Anonymous Monk has asked for the wisdom of the Perl Monks concerning the following question:

What's the easiest way to search a file and take the first XX words (anything separated by one or more whitespaces whether it be numbers, letters, etc.)?

I am trying to mimic what some search spiders do by reading just the first set of words and declare special phrases from it.

To save time, I know how to open a file but I don't know how to read on white space.

Thanks for your time!

Replies are listed 'Best First'.
Re: Counting words
by Limbic~Region (Chancellor) on Sep 13, 2004 at 14:10 UTC
    Anonymous Monk,
    I think what you are asking is:

    How do I get a list of words, defined by white space, in a file and the number of times they appear. I realize that words like "book keeper" which can be spelled with or without a space, different case, and words that wrap lines are going to be an issue, but I want a 99% solution.

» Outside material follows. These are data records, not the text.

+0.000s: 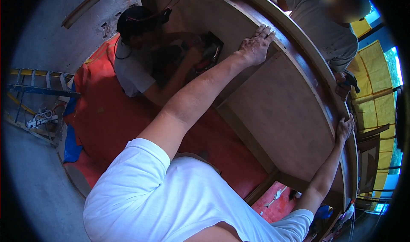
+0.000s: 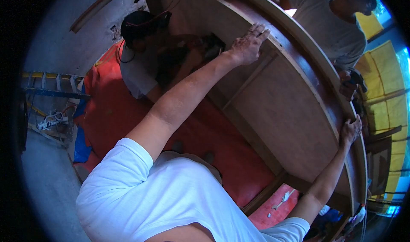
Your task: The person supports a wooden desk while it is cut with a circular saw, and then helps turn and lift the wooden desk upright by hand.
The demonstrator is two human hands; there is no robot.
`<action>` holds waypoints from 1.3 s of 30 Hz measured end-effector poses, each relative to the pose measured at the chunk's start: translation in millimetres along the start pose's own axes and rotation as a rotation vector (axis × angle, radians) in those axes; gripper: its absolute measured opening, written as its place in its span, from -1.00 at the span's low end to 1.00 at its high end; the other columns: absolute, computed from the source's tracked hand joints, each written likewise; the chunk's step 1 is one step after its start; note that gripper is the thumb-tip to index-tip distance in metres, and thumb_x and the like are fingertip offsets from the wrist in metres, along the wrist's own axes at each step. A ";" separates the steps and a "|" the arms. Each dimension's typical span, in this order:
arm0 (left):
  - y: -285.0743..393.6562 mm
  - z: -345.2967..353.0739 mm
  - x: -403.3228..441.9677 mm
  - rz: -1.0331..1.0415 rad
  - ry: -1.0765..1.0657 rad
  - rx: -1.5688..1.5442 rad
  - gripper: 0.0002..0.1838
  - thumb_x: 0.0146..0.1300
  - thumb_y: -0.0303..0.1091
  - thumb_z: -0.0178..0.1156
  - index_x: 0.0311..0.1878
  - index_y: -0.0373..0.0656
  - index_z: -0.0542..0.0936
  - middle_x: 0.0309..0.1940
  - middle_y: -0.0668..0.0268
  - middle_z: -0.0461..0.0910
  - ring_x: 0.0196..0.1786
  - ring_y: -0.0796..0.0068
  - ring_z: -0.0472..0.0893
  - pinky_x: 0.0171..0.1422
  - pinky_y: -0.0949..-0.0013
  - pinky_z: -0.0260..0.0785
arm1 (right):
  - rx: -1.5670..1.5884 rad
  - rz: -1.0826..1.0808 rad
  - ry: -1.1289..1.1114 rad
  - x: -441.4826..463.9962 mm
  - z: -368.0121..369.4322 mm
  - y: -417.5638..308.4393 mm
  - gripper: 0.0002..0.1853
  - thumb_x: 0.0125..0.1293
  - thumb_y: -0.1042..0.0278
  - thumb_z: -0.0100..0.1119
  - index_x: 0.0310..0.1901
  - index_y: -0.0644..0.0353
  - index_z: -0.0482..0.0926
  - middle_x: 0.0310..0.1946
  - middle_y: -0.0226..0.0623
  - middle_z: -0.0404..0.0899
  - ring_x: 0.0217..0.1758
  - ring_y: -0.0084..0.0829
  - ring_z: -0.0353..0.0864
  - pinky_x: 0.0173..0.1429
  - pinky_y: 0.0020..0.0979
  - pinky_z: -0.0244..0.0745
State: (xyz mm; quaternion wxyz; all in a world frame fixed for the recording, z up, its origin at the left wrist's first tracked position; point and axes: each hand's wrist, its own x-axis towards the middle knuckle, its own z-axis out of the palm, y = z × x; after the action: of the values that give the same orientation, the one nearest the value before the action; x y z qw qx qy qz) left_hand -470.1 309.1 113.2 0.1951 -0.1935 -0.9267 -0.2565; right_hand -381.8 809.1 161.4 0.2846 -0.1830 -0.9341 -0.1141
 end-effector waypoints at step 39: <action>3.7 -1.4 -3.4 -0.028 -0.047 0.006 -0.29 0.18 -0.43 0.02 0.43 -0.03 0.07 0.47 0.24 -0.09 0.52 0.24 -0.13 0.49 0.06 0.01 | 0.306 -0.045 0.293 6.9 12.7 15.2 -0.52 0.35 0.09 -0.02 0.20 0.20 0.38 0.17 0.00 0.38 0.28 -0.11 0.31 0.33 -0.16 0.19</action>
State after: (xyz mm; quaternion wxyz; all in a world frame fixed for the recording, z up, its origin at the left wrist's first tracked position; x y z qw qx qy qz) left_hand -465.2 310.4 114.2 0.1703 -0.1857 -0.9344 -0.2517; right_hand -387.2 828.9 156.7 0.4394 -0.0981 -0.8929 -0.0028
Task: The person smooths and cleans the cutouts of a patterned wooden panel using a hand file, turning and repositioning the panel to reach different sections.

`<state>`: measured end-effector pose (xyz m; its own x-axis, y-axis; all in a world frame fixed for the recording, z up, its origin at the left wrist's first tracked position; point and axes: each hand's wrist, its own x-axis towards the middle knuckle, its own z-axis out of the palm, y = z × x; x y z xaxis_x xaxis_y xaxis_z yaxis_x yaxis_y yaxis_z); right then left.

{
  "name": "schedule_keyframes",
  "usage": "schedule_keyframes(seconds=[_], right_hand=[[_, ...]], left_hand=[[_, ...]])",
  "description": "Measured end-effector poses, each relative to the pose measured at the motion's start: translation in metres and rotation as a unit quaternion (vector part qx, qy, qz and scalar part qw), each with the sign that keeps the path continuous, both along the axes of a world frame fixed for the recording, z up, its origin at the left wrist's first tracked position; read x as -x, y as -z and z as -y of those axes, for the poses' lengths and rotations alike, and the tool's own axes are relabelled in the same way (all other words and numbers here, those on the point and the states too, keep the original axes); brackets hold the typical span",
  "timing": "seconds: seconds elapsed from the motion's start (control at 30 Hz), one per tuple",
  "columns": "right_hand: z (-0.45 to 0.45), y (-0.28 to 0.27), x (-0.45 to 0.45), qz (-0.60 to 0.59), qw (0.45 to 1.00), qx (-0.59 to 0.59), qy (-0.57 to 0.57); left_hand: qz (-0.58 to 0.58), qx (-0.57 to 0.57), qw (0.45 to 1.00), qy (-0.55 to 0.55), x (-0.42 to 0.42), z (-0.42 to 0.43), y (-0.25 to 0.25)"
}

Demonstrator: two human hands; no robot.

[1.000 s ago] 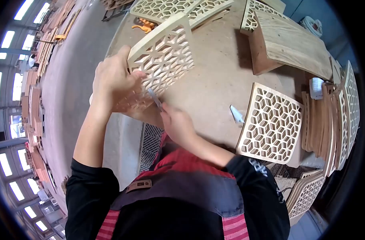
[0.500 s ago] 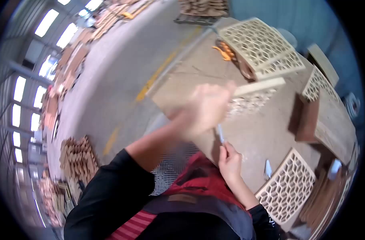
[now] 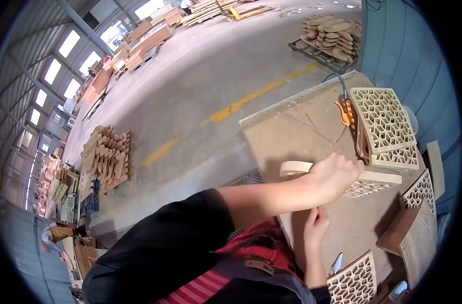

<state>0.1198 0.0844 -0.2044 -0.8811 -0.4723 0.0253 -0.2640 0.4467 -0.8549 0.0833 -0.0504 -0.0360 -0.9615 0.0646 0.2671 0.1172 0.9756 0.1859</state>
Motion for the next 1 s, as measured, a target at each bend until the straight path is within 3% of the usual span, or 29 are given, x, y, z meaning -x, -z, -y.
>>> schedule_keyframes(seconds=[0.07, 0.17, 0.2, 0.3, 0.37, 0.43, 0.47, 0.53, 0.6, 0.67, 0.77, 0.9, 1.0], right_hand=[[0.01, -0.006, 0.012, 0.002, 1.0, -0.022, -0.006], [0.001, -0.014, 0.004, 0.036, 0.999, 0.034, -0.022], [-0.006, -0.024, -0.013, 0.016, 0.994, 0.106, -0.016], [-0.038, -0.023, -0.038, 0.099, 0.993, 0.061, 0.01], [-0.025, -0.007, -0.028, -0.001, 0.998, 0.059, 0.003], [0.004, -0.017, -0.004, 0.036, 0.998, 0.042, 0.017], [0.014, -0.052, 0.001, 0.071, 0.997, -0.012, 0.022], [0.015, -0.031, 0.003, 0.022, 0.998, 0.042, 0.044], [-0.006, -0.035, -0.011, 0.071, 0.996, 0.036, 0.047], [-0.031, -0.03, -0.027, 0.02, 0.996, 0.071, 0.059], [-0.032, -0.037, -0.031, 0.04, 0.997, 0.038, 0.058], [0.0, -0.03, 0.006, 0.018, 0.998, -0.019, 0.051], [-0.008, -0.023, 0.001, -0.014, 0.998, -0.018, 0.057]], left_hand=[[0.005, 0.007, 1.0, -0.002, -0.002, 0.001, -0.003], [0.015, 0.012, 1.0, 0.015, -0.006, 0.004, -0.009], [0.02, 0.012, 1.0, 0.021, -0.004, 0.004, -0.008], [-0.024, -0.03, 0.999, 0.004, -0.005, 0.002, 0.0], [-0.006, 0.003, 1.0, 0.008, -0.007, 0.002, -0.007], [0.012, -0.032, 0.999, 0.009, -0.005, 0.005, -0.01], [-0.055, -0.005, 0.998, -0.009, -0.005, 0.003, -0.005], [0.013, -0.007, 0.999, 0.03, -0.002, 0.011, -0.004], [-0.059, -0.007, 0.998, 0.014, -0.001, 0.004, 0.0], [0.011, 0.005, 1.0, -0.013, 0.007, 0.0, -0.009], [-0.013, 0.041, 0.999, -0.005, -0.001, -0.01, -0.011], [0.116, 0.028, 0.989, -0.082, 0.01, -0.017, -0.026], [0.135, 0.035, 0.986, -0.093, 0.014, -0.017, -0.028]])
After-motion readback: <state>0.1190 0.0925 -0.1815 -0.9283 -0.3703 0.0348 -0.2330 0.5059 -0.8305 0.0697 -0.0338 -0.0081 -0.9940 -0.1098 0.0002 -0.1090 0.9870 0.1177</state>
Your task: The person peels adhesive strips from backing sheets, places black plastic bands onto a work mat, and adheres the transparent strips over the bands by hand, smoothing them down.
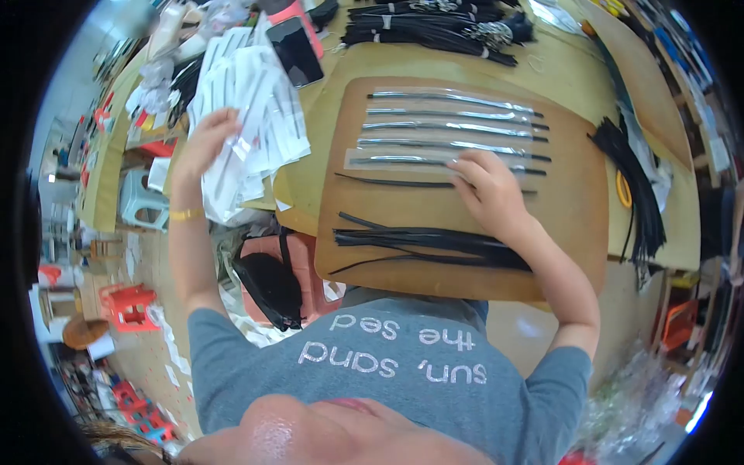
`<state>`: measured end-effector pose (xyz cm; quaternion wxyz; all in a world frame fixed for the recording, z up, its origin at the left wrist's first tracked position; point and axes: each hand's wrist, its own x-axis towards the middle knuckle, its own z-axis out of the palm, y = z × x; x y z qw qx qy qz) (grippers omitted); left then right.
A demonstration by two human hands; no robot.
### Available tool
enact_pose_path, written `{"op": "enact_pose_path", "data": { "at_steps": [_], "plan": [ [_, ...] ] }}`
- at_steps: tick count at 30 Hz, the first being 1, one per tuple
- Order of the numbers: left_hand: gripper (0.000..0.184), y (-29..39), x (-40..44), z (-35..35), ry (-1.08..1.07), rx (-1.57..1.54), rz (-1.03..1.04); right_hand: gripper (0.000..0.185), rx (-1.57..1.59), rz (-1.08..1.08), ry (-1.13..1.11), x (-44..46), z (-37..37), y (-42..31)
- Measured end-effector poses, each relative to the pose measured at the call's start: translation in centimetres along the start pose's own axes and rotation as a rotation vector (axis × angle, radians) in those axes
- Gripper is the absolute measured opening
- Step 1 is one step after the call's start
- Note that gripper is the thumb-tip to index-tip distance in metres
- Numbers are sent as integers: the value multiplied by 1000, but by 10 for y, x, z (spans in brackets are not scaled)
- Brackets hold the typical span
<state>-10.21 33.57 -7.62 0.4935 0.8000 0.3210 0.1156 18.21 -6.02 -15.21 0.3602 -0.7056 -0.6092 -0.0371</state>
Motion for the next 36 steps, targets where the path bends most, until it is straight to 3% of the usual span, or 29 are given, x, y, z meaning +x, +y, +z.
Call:
{"op": "enact_pose_path", "data": {
  "at_steps": [3,4,5,6,9,12,13,17,20,21,25,28,30,33,35,36],
  "plan": [
    [23,38,-57,66,-246,-243,224,27,508,256,-105,28,6,-15],
    [25,39,-64,75,-497,-288,180,31,738,370,-101,37,11,-17],
    [28,58,-77,97,-550,-303,275,35,967,465,-61,45,12,-24],
    [30,70,-89,112,-602,-388,211,39,1197,548,-14,50,4,-29],
    [29,75,-94,141,-700,-478,223,41,1114,539,-148,42,-33,-28],
    [29,58,-90,153,-732,-410,197,45,1225,552,-111,23,-65,-38],
    [29,55,-87,158,-747,-383,198,37,1076,497,-55,17,-69,-41],
    [20,55,-75,179,-809,-280,374,21,968,526,63,0,-76,-47],
    [18,78,-70,198,-745,-486,276,10,761,438,-23,-4,-76,-54],
    [21,94,-76,209,-568,-590,264,10,737,425,-28,-3,-74,-64],
    [14,113,-70,227,-326,-408,410,10,693,347,12,3,-72,-82],
    [10,131,-84,232,11,56,838,10,756,410,0,6,-74,-87],
    [10,131,-85,236,125,107,959,9,777,395,1,6,-71,-86],
    [9,134,-87,228,76,133,908,13,661,233,18,8,-67,-85],
    [12,140,-90,217,-60,135,751,17,445,-125,126,10,-58,-79],
    [13,138,-87,212,-211,-43,625,20,335,-299,180,12,-55,-76]
  ]
}}
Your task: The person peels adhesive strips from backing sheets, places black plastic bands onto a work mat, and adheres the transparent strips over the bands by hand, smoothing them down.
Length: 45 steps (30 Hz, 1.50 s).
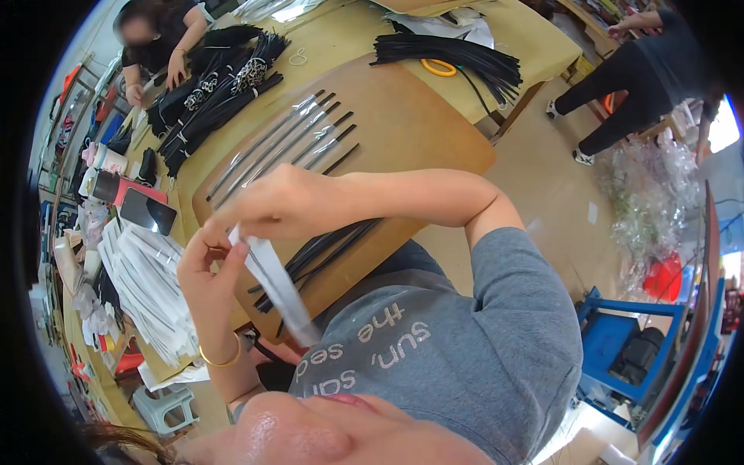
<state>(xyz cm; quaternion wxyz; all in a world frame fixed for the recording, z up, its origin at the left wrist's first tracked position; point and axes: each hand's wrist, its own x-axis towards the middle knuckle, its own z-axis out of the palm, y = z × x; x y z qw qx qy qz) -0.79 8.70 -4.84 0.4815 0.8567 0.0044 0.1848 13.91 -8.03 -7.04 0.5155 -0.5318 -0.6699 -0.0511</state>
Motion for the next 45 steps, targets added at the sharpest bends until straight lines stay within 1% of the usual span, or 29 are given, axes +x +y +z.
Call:
{"op": "enact_pose_path", "data": {
  "at_steps": [2,3,5,6,7,9,10,11,13,14,15,16,18,20,21,23,24,25,27,29,31,33,36,39,42,45],
  "plan": [
    [16,-10,0,-15,-152,-452,-225,23,-74,-244,53,4,1,7],
    [14,-20,2,-19,-236,-560,-140,25,-104,-364,80,6,1,12],
    [15,-19,1,-13,-83,-781,-390,25,-197,-497,118,17,-1,18],
    [16,-20,-1,-11,11,-891,-521,21,-248,-521,95,24,-7,22],
    [18,-25,-1,-16,80,-849,-679,18,-298,-547,72,31,-13,26],
    [17,-60,-36,-43,-87,-570,-876,19,-339,-304,-79,31,-58,20],
    [17,-79,-57,-58,-180,-430,-960,25,-324,-85,-170,34,-87,15],
    [15,-92,-84,-70,-316,-274,-971,20,-378,68,-184,38,-111,15],
    [13,-89,-125,-91,-527,-105,-1160,11,-551,428,-101,57,-146,8],
    [12,-86,-148,-97,-491,10,-1243,7,-625,563,-84,68,-157,5],
    [14,-79,-163,-100,-527,211,-1295,6,-297,387,-64,72,-174,12],
    [16,-83,-186,-108,-643,452,-1164,5,-335,543,-113,78,-183,3],
    [21,-102,-235,-126,-868,913,-853,4,-601,479,-185,99,-179,-7],
    [23,-90,-229,-129,-826,1045,-887,5,-590,184,-124,93,-153,0],
    [24,-85,-216,-134,-802,1114,-893,6,-652,164,-218,105,-152,-11],
    [22,-69,-168,-119,-366,1046,-760,4,-776,168,-299,116,-130,-28],
    [24,-62,-141,-110,-184,854,-598,4,-837,166,-341,122,-119,-36],
    [26,-55,-113,-99,-7,658,-431,2,-820,167,-407,129,-119,-42],
    [36,-35,-60,-63,154,254,-323,4,-800,102,-513,143,-117,-51],
    [49,-36,-18,-18,212,-64,-90,4,-765,92,-572,136,-122,-63],
    [67,-36,13,20,192,-103,81,5,-721,136,-585,117,-132,-73],
    [71,-42,22,43,132,-106,80,5,-678,202,-571,98,-143,-81],
    [63,-77,13,64,78,-234,44,6,-621,303,-510,75,-157,-85],
    [48,-81,-15,67,32,-752,-339,7,-555,403,-421,58,-166,-81],
    [31,-83,-40,55,104,-1017,-555,8,-496,492,-322,46,-169,-73],
    [26,-86,-56,43,296,-1169,-457,9,-446,558,-219,39,-167,-60]
  ]
}}
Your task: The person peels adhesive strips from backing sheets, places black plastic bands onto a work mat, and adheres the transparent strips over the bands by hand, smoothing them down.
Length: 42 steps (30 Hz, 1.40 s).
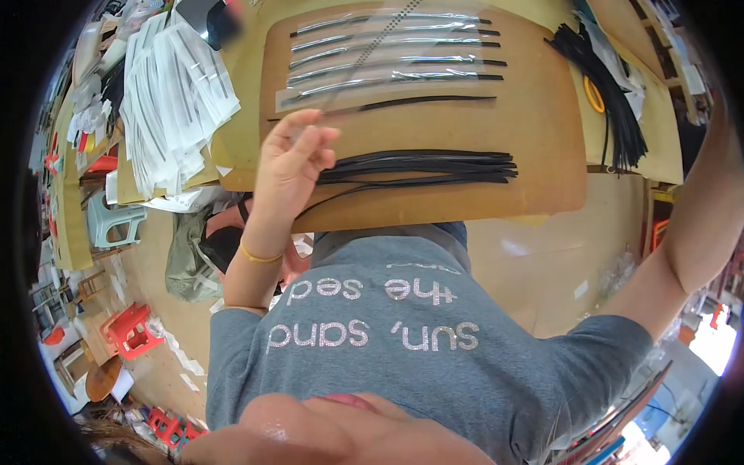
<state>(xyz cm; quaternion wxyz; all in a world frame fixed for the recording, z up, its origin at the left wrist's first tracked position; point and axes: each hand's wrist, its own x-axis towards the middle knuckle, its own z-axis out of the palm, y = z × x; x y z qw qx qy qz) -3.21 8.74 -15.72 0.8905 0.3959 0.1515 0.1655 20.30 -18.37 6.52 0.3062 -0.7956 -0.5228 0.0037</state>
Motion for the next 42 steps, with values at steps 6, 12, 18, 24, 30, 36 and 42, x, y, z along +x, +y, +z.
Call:
{"op": "enact_pose_path", "data": {
  "at_steps": [6,12,18,24,30,36,42],
  "plan": [
    [18,66,0,-34,100,561,185,12,142,151,139,12,39,24],
    [22,83,72,-40,1,855,-15,10,41,258,220,-1,102,47],
    [29,93,91,-79,45,1012,-246,9,30,113,121,13,142,61],
    [19,128,49,-78,1,1134,-108,8,291,176,33,10,172,72],
    [8,78,24,-69,-250,1475,293,13,274,43,-283,-31,174,107],
    [10,56,18,-64,-254,1600,367,15,120,-131,-273,-30,189,130],
    [8,46,16,-57,-253,1646,351,35,104,-37,-289,-28,179,134]
  ]
}}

    #!/usr/bin/perl use strict; use warnings; my $file = $ARGV[0] || 'foo.txt'; open (INPUT, '<', $file) or die "Unable to open $file for reading : $! +"; my %word; while ( <INPUT> ) { chomp; $word{$_}++ for split " "; } print "$_ : $word{$_}\n" for sort { $word{$b} <=> $word{$a} } keys %wo +rd;
    It isn't perfect (99% solution), and the sort routine is not the most efficient, but you get the idea.

    Cheers - L~R

Re: Counting words
by zejames (Hermit) on Sep 13, 2004 at 14:15 UTC
    Use the split function.
    my $max_words = 8; open F, "< d:\\temp\\perl\\test.txt" or die "Unable to open file\n"; undef $/; $data = <F>; @words = split /\W+/, $data; print join ':', @words[0..$max_words - 1];

    --
    zejames
Re: Counting words
by jbware (Chaplain) on Sep 13, 2004 at 14:40 UTC
    Here is a regex way to grab the first x words for each line (in my example x=4).
    use strict; open (IN,"<in.txt") or die $!; while (<IN>) { print "$1\n" if (/^\s*((?:[^\s]+\s+){4})/); } close(IN);

    -jbWare

      I modified your code a little to fit the problem description slightly better:

      use strict; my $num_words = 4; my @words = (); open FILE, "<in.txt" or die $!; while ( <FILE> ) { last if ( push ( @words, m/\s*([^\s]+)\s*/g ) >= $num_words ); } close FILE; print join( " ", @words ) . "\n";

      As a side note, is there a reason to use [^\s] rather than \S, or is it just a matter of preference? Thanks.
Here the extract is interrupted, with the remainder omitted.